— GOAL OF THE EXERCISE —
Say only the number of lines in the entries below that contain "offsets".

— INPUT —
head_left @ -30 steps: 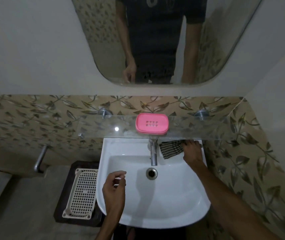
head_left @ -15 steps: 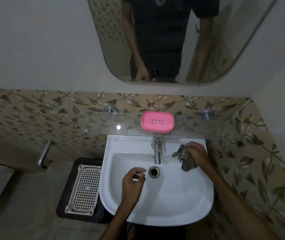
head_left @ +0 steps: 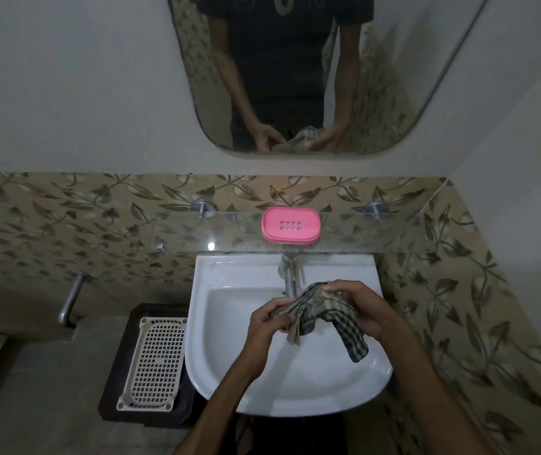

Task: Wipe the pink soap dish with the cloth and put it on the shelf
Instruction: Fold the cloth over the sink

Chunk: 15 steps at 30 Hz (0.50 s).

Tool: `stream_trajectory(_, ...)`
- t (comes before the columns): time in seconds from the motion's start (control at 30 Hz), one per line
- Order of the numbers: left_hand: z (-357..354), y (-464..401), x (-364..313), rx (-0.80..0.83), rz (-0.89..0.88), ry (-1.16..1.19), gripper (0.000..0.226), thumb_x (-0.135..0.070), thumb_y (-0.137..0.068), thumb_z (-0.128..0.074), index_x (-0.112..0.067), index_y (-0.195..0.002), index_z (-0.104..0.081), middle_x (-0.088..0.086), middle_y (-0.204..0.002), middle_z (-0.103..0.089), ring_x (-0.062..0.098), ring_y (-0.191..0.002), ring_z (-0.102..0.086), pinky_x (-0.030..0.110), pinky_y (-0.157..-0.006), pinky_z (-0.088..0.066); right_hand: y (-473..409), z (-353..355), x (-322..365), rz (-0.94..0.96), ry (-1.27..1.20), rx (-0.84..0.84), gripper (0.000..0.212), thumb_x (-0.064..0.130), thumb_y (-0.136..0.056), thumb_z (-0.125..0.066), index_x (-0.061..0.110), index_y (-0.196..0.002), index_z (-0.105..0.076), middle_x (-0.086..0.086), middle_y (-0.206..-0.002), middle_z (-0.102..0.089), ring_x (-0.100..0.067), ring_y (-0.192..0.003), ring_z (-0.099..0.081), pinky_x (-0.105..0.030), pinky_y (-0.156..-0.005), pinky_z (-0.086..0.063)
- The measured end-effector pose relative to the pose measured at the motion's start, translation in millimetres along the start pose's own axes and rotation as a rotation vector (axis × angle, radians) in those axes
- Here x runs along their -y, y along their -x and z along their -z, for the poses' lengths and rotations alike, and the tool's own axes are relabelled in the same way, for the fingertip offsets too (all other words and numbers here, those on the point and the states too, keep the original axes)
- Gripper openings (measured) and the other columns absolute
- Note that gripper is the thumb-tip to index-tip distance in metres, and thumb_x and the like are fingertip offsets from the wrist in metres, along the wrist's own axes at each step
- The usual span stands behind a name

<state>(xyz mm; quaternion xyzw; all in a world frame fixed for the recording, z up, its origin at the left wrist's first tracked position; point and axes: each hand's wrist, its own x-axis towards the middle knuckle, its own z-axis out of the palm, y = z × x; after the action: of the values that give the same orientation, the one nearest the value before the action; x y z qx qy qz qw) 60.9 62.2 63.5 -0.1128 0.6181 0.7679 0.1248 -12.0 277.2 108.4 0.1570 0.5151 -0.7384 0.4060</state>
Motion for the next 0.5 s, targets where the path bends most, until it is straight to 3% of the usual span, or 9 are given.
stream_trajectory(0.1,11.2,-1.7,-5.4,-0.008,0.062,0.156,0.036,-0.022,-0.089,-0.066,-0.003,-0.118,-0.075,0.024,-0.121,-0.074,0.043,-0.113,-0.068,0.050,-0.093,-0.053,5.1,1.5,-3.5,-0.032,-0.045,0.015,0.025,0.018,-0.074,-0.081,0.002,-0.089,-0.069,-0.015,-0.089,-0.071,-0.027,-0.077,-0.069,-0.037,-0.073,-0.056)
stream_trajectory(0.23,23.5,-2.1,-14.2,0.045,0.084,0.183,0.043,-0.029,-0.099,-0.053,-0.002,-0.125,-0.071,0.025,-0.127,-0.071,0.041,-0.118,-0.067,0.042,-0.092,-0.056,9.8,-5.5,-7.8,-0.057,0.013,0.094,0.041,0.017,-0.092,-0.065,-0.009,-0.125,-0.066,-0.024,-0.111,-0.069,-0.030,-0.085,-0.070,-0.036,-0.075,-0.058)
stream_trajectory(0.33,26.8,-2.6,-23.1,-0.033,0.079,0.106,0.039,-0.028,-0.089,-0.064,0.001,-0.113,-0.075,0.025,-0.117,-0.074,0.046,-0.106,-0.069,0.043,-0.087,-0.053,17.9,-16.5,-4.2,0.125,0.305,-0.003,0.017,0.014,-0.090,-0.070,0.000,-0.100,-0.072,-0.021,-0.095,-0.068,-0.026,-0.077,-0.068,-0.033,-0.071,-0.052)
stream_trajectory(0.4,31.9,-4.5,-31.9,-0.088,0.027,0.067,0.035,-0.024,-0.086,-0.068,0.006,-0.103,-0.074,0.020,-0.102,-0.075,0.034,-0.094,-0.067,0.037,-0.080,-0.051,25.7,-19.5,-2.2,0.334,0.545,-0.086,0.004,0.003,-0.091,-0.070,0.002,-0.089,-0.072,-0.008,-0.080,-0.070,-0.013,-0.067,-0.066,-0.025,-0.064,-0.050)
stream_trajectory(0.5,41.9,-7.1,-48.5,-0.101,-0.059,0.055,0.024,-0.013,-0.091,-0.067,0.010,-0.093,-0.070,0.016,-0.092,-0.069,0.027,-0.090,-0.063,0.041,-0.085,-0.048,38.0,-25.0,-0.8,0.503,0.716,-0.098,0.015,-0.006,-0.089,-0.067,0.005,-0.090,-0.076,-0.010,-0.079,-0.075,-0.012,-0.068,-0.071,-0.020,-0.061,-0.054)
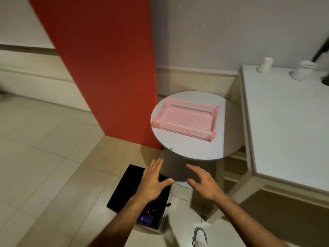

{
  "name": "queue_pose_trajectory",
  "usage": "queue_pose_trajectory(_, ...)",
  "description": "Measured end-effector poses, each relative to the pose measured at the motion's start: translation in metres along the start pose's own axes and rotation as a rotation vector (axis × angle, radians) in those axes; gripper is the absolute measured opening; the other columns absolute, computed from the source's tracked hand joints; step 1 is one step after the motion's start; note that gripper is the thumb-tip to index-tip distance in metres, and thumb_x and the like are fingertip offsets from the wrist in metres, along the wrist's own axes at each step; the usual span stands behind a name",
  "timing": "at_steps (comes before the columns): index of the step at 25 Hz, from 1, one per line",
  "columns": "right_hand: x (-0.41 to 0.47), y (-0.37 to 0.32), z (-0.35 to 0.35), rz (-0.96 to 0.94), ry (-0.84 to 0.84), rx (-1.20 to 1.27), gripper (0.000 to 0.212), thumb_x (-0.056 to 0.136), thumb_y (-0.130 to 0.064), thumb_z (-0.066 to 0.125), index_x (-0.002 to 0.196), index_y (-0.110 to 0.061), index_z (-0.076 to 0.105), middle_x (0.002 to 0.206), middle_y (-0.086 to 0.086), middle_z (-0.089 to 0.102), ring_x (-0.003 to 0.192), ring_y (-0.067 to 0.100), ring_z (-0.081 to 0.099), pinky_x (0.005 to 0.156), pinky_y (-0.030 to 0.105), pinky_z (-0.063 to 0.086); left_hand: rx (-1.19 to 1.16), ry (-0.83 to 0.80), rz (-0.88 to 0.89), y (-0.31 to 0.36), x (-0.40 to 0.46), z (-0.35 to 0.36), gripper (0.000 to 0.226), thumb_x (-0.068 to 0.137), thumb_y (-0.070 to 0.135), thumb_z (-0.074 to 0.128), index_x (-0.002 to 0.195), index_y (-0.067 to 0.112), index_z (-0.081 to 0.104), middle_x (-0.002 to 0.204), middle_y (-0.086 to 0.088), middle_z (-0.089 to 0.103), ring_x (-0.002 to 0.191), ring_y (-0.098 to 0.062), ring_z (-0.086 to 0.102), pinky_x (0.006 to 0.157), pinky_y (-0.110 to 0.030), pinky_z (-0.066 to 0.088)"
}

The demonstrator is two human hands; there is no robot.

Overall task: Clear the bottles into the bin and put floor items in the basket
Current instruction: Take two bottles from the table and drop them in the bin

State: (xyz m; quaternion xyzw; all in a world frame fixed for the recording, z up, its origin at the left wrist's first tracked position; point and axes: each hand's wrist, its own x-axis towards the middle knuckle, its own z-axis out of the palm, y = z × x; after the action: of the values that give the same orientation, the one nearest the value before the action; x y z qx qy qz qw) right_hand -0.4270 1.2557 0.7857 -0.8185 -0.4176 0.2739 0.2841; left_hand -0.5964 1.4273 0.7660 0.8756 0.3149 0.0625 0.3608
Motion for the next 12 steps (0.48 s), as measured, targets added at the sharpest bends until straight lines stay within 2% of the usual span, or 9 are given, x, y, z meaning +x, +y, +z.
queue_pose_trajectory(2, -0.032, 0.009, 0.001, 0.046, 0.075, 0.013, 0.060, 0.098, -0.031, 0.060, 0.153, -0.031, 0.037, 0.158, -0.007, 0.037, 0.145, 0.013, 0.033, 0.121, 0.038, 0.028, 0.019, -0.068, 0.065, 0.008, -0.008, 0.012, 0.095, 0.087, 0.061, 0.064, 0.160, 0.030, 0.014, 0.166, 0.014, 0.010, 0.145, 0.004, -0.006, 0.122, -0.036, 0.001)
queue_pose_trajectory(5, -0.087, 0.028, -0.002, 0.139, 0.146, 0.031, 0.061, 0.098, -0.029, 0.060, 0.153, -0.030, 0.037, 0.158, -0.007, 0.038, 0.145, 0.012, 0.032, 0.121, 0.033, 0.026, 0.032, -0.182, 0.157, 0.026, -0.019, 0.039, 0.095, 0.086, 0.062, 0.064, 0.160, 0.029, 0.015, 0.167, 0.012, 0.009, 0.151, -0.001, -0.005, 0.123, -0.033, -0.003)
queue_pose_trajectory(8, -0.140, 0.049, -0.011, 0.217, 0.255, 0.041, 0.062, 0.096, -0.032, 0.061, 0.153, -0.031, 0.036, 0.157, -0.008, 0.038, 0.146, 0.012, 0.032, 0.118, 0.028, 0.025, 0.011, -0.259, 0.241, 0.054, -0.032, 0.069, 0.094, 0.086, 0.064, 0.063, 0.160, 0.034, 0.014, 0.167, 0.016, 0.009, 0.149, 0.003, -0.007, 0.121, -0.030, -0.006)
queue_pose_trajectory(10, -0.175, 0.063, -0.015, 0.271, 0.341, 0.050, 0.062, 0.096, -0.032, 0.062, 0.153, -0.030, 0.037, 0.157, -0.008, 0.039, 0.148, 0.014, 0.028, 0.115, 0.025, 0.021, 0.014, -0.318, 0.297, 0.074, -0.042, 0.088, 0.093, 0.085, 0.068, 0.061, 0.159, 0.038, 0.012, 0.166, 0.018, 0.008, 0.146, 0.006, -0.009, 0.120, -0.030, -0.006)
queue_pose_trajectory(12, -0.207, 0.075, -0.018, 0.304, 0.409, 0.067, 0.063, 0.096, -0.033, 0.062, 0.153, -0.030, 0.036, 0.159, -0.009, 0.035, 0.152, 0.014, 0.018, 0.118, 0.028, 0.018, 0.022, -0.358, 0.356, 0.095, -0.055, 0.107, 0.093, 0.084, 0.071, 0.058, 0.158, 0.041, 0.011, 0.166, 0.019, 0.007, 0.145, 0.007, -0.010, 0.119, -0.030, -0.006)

— RESULT OF THIS EXERCISE —
3